Ventilation Modes Change Cardiac Output

Take a deep breath. Your diaphragm is contracting downward increasing your intrathoracic volume with a resulting decrease in pressure according to Boyle’s Law. This new pressure is less than that of atmospheric pressure (“negative intrathoracic pressure”), so a gradient is created driving air into your lungs.

Now let’s consider a patient who is intubated and receiving mechanical, positive pressure ventilation (PPV). This form of breathing is different – air is basically being FORCED into the lungs. The diaphragm and other muscles of respiration are allowed to rest in the interim while the ventilator handles the work of breathing.

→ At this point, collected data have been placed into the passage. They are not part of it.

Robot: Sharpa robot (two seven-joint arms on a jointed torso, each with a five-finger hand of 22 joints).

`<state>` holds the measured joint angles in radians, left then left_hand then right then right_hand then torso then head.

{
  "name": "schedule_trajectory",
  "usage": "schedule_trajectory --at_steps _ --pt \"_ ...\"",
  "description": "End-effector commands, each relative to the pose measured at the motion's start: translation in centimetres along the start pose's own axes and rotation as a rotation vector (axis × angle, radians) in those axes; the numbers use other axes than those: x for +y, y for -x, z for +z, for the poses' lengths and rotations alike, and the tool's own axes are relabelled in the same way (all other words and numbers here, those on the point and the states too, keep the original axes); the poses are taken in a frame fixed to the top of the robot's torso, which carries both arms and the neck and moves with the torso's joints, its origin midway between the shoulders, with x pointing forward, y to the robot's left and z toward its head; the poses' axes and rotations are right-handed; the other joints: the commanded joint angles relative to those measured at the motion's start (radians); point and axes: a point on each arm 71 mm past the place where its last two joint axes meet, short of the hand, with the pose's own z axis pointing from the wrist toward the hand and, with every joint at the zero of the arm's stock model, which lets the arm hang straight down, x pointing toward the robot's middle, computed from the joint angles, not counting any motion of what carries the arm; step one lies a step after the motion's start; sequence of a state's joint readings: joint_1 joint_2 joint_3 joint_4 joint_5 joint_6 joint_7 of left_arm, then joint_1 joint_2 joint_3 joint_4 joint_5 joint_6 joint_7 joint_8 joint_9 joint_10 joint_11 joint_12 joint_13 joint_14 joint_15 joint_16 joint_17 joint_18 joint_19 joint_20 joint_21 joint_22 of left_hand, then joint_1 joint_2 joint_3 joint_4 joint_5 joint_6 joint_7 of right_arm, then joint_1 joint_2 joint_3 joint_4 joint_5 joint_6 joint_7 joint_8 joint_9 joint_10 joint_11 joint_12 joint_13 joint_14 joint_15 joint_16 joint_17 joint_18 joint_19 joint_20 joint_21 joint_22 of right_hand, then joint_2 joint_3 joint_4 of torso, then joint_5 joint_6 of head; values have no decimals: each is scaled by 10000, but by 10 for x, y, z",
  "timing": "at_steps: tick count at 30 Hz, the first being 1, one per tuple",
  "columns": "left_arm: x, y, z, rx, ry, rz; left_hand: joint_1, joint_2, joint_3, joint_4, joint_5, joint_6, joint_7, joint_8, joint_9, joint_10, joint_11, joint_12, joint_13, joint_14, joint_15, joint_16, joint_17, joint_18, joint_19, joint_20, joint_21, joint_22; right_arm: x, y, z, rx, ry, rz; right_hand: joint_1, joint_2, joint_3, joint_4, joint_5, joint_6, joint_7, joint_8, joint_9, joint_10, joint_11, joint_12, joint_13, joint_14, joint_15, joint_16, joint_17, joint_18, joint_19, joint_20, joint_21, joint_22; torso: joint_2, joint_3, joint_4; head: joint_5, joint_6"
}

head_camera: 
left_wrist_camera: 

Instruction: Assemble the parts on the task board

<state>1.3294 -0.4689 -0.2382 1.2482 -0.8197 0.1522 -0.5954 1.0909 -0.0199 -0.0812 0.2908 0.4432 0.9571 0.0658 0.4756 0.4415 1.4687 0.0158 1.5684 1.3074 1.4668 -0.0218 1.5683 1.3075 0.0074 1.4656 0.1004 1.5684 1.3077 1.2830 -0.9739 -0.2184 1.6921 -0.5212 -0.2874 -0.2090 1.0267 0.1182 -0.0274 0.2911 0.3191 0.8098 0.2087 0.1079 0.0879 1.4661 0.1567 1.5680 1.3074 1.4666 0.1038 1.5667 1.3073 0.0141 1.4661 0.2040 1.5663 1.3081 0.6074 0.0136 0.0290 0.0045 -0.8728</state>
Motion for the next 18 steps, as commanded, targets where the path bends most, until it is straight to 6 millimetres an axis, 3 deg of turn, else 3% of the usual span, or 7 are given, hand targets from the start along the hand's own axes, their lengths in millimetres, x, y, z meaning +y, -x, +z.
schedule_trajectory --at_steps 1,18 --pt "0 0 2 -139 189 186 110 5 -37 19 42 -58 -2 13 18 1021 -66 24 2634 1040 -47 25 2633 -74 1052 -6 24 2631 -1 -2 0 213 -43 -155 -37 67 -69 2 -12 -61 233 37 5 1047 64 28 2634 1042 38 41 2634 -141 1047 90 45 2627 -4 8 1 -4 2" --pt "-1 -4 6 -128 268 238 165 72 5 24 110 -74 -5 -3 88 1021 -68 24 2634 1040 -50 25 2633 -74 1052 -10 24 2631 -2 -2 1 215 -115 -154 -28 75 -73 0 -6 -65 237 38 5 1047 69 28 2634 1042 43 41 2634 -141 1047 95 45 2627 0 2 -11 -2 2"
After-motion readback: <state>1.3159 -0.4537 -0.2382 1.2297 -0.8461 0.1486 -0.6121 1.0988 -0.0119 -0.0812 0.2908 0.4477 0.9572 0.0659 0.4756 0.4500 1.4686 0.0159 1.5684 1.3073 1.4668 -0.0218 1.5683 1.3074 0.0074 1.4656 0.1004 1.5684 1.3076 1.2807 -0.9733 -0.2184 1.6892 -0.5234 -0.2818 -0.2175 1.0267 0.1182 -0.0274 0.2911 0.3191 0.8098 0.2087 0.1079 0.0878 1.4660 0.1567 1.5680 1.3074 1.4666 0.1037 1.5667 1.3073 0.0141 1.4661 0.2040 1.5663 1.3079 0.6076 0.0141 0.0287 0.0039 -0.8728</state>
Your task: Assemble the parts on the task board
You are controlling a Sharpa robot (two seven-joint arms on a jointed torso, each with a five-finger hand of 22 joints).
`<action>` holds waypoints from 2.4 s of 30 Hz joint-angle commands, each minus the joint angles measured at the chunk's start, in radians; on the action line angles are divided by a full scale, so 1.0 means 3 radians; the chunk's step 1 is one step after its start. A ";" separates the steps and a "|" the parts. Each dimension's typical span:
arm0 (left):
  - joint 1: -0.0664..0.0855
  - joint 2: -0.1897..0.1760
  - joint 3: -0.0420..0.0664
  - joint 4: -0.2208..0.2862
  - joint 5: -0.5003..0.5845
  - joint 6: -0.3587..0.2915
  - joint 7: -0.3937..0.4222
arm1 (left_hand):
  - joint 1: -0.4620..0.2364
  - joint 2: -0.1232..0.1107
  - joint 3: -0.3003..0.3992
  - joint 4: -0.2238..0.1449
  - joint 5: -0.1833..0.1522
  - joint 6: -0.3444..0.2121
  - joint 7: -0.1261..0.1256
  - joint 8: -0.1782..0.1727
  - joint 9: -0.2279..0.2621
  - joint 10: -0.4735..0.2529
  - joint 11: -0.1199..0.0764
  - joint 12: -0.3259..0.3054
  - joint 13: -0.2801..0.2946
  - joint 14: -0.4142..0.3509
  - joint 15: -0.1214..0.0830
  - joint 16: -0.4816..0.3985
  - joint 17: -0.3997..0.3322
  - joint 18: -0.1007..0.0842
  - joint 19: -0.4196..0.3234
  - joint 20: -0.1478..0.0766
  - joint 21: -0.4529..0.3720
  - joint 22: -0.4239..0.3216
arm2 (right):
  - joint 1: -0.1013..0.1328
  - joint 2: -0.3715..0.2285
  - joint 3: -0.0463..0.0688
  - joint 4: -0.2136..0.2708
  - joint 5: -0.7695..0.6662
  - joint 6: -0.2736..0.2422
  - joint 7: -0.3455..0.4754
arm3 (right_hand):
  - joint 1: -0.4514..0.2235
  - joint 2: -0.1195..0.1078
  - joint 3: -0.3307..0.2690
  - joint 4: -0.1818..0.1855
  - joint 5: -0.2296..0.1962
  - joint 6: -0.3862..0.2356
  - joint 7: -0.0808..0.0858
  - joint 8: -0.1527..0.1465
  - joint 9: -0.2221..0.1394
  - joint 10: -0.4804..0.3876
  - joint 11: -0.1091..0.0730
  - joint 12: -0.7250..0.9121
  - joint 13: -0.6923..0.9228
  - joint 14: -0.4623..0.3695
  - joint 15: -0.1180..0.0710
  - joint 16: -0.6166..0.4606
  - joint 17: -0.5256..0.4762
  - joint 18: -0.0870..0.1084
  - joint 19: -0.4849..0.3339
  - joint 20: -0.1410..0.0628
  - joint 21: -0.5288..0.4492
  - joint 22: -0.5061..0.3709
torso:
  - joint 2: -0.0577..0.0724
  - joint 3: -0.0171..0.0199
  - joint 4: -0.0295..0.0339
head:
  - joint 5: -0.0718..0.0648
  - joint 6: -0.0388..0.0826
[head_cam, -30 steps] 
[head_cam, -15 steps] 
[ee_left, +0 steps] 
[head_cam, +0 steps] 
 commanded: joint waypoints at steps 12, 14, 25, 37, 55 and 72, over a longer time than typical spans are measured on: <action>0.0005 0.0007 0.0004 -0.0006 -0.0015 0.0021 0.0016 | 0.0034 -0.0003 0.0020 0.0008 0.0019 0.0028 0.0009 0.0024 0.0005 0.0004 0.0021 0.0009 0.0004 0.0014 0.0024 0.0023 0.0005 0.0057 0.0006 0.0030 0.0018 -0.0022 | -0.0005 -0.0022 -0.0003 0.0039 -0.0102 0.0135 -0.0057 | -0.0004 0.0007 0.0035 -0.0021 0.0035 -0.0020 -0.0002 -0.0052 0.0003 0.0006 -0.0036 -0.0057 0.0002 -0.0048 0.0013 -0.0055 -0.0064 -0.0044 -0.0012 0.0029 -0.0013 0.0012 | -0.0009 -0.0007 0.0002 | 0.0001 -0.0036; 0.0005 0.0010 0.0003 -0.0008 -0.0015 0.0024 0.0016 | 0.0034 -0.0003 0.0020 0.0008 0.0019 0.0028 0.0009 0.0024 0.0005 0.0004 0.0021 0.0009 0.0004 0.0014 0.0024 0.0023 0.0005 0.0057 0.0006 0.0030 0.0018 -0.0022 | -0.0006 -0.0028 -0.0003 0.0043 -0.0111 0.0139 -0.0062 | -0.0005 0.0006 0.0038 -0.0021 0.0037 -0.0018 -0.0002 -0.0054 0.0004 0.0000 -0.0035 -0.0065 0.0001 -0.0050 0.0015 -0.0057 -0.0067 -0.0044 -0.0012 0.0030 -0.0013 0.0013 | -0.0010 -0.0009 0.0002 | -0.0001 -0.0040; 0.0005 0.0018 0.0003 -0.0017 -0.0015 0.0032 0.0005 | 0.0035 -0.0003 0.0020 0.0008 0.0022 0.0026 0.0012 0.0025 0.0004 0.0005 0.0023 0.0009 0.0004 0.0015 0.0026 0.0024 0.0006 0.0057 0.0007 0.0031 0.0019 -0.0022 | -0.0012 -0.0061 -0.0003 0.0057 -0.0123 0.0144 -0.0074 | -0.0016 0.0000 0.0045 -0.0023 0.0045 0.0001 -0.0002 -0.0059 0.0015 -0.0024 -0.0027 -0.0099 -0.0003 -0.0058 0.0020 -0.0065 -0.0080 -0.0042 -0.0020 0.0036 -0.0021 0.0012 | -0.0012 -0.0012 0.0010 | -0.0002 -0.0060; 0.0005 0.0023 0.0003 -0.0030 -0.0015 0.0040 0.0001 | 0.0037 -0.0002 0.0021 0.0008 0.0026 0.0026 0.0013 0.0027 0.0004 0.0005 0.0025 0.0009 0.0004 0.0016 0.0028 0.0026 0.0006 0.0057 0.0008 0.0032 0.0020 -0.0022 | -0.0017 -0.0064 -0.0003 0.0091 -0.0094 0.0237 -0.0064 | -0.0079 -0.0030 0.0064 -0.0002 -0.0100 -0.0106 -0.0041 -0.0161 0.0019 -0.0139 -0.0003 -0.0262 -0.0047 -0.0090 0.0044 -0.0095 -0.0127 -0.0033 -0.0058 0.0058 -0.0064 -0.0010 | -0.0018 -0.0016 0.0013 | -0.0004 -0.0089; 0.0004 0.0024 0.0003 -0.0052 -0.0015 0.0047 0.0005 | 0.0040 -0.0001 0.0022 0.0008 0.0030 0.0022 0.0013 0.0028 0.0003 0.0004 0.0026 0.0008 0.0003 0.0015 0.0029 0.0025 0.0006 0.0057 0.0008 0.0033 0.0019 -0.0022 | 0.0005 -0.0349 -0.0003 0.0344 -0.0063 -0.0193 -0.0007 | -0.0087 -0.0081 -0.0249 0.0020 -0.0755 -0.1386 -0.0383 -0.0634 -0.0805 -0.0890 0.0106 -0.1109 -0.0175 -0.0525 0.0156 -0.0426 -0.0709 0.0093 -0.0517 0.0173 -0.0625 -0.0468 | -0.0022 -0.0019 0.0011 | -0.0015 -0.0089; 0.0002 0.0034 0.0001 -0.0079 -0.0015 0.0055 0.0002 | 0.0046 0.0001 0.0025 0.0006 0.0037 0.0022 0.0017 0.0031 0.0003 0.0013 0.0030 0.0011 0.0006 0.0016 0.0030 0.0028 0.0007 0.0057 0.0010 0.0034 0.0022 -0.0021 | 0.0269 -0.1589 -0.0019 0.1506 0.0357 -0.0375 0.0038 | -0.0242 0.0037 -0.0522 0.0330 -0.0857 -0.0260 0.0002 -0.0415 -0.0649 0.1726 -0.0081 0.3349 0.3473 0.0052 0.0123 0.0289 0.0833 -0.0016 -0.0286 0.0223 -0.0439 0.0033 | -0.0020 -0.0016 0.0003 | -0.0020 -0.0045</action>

In either case, respiration causes fluid/pressure shifts which affect cardiac physiology. During normal, spontaneous inspiration, the right ventricle receives a surge of venous blood, and the left ventricle has to work against a greater end load to eject blood to the rest of the body. In more medical jargon, the RV preload and LV afterload increase during spontaneous inspiration. In comparison, inspiration during mechanical PPV will decrease the RV preload and the LV afterload. This decrease in LV afterload can benefit patients who are already struggling with forward flow as in significant mitral regurgitation, cardiogenic pulmonary edema, LV dysfunction, etc.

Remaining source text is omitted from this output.